Ge Jianye, King Jonathan L, Smuts Amy, Budowle Bruce
Center for Human Identification, University of North Texas Health Science Center, Fort Worth, TX 76107, USA.
Department of Microbiology, Immunology and Genetics, University of North Texas Health Science Center, Fort Worth, TX 76107, USA.
Genes (Basel). 2021 Oct 20;12(11):1649. doi: 10.3390/genes12111649.

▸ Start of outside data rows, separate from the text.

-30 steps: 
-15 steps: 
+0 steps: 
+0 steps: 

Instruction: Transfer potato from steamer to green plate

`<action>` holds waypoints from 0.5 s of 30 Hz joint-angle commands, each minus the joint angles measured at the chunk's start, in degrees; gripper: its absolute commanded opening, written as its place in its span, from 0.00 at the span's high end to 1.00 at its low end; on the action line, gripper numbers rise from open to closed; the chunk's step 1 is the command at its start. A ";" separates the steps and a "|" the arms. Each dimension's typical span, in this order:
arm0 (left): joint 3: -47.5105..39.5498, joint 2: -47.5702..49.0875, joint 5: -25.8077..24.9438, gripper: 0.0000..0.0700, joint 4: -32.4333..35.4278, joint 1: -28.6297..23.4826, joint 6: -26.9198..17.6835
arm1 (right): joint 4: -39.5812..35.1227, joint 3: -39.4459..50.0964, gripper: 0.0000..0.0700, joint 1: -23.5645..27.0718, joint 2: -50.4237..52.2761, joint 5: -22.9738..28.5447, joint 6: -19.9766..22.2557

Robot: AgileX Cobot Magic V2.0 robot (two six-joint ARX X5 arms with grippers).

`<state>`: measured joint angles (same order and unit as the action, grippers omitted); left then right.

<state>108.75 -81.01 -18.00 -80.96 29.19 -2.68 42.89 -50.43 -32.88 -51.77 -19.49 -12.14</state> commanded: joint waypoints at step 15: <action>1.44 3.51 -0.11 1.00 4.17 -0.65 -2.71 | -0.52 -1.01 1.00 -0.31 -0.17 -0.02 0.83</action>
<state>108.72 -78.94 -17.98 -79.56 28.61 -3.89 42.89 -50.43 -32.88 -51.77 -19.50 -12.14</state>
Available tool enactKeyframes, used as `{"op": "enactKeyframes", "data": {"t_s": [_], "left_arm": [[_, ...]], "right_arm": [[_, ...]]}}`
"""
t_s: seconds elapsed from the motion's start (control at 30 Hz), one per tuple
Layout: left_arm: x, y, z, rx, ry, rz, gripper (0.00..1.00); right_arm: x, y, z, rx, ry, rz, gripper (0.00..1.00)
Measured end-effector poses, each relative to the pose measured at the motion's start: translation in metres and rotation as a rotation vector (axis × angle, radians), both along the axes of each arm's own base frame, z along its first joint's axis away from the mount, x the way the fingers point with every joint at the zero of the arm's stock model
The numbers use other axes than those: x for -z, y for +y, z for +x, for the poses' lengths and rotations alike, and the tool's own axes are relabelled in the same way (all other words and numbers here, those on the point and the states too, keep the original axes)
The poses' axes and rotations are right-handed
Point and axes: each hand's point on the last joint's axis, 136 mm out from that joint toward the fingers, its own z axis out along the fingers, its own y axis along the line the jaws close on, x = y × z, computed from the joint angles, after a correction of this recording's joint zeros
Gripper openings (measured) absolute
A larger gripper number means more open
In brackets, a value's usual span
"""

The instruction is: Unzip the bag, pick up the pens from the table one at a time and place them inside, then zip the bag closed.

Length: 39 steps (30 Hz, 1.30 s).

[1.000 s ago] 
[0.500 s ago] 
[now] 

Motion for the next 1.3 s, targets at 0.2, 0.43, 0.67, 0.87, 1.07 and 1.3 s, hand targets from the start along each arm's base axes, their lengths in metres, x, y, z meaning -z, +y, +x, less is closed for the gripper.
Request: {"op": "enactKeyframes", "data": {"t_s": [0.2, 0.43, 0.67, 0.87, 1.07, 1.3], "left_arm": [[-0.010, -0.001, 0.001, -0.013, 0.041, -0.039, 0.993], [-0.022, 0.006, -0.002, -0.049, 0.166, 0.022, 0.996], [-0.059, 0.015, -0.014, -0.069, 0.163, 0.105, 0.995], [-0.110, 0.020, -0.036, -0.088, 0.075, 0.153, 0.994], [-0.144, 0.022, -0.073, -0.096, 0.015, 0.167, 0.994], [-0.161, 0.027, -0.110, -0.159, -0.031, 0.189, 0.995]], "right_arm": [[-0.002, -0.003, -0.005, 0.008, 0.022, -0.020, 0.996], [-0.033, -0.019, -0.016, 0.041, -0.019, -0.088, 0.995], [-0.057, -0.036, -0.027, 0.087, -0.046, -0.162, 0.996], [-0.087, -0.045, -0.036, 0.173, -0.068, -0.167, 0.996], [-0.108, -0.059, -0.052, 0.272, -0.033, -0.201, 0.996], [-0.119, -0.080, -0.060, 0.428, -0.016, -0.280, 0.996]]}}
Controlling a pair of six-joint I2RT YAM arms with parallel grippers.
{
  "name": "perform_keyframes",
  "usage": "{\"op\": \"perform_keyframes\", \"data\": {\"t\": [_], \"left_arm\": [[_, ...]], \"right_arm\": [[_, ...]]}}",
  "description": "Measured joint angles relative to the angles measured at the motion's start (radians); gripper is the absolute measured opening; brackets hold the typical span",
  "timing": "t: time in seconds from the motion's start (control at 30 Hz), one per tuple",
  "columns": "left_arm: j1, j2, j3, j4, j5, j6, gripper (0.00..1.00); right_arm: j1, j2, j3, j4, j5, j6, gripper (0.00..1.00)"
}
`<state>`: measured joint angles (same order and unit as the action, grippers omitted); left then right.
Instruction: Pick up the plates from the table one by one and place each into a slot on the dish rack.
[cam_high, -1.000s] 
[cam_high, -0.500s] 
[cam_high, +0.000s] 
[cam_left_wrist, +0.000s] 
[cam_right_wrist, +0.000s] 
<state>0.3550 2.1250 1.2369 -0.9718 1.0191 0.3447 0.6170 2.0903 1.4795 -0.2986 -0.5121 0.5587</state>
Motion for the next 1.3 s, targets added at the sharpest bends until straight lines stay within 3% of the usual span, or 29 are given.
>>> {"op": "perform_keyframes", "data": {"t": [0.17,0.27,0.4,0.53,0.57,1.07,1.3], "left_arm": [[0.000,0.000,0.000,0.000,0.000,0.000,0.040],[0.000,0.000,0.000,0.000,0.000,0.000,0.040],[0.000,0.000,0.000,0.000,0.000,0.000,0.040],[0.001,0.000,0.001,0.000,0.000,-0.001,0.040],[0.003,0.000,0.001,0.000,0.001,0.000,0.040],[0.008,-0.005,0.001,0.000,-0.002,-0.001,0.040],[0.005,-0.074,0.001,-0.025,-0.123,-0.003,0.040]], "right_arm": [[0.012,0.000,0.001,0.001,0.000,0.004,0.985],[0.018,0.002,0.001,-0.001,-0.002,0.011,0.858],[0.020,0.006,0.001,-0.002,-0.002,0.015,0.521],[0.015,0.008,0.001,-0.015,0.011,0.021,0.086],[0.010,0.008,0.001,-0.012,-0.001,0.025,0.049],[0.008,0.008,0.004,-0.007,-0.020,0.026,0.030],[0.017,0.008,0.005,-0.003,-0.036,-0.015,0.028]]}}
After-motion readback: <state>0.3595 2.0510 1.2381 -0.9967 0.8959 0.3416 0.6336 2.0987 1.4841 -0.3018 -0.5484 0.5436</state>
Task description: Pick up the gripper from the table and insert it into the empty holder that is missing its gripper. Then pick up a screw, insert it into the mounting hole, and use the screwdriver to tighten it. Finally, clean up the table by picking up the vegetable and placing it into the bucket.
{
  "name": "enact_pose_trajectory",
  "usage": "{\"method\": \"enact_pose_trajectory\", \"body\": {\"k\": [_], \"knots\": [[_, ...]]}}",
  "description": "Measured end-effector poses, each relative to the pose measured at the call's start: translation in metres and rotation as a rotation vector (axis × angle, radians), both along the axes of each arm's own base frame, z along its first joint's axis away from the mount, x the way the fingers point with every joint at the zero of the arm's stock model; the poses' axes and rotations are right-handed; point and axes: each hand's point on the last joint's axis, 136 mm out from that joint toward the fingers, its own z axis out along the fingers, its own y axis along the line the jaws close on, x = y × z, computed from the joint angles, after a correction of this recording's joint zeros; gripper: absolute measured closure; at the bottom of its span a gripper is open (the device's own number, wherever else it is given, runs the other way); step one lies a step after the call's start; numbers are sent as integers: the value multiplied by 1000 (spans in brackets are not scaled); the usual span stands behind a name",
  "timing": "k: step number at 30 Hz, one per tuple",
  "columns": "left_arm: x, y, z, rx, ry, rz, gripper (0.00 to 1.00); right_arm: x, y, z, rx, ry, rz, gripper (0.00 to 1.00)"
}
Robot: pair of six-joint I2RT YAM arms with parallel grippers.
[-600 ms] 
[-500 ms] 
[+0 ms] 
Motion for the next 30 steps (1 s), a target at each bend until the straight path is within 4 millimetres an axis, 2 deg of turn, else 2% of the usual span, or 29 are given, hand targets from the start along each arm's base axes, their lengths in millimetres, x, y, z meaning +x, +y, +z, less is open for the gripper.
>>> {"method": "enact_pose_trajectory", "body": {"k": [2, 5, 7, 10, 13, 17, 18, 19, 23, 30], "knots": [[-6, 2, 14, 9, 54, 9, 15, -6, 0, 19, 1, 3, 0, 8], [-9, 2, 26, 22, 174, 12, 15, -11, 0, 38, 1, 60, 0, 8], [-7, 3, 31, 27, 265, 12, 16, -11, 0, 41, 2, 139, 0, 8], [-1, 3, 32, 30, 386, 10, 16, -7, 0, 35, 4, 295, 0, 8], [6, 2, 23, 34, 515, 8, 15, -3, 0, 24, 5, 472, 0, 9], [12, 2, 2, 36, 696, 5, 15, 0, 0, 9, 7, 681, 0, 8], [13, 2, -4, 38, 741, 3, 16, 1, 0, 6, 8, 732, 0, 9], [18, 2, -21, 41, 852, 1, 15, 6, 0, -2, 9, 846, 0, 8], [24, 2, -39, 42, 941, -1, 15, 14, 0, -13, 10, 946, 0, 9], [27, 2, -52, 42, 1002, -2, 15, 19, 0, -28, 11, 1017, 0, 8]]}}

Wet-lab based studies have exploited emerging single-cell technologies to address the challenges of interpreting forensic mixture evidence. However, little effort has been dedicated to developing a systematic approach to interpreting the single-cell profiles derived from the mixtures. This study is the first attempt to develop a comprehensive interpretation workflow in which single-cell profiles from mixtures are interpreted individually and holistically. In this approach, the genotypes from each cell are assessed, the number of contributors (NOC) of the single-cell profiles is estimated, followed by developing a consensus profile of each contributor, and finally the consensus profile(s) can be used for a DNA database search or comparing with known profiles to determine their potential sources. The potential of this single-cell interpretation workflow was assessed by simulation with various mixture scenarios and empirical allele drop-out and drop-in rates, the accuracies of estimating the NOC, the accuracies of recovering the true alleles by consensus, and the capabilities of deconvolving mixtures with related contributors. The results support that the single-cell based mixture interpretation can provide a precision that cannot beachieved with current standard CE-STR analyses. A new paradigm for mixture interpretation is available to enhance the interpretation of forensic genetic casework.
基于湿实验室的研究利用新兴的单细胞技术来应对解释法医混合证据的挑战。然而,在开发一种系统的方法来解释从混合物中获得的单细胞图谱方面投入的精力很少。本研究首次尝试开发一种全面的解释工作流程,其中对混合物中的单细胞图谱进行单独和整体的解释。在这种方法中,评估每个细胞的基因型,估计单细胞图谱的贡献者数量(NOC),然后生成每个贡献者的一致图谱,最后可以将一致图谱用于DNA数据库搜索或与已知图谱进行比较,以确定其潜在来源。通过模拟各种混合场景以及实际的等位基因缺失和插入率、估计NOC的准确性、通过共识恢复真实等位基因的准确性以及解卷积相关贡献者混合物的能力,评估了这种单细胞解释工作流程的潜力。结果支持基于单细胞的混合解释能够提供当前标准CE-STR分析无法实现的精度。一种用于混合解释的新范式可用于加强法医遗传案件工作的解释。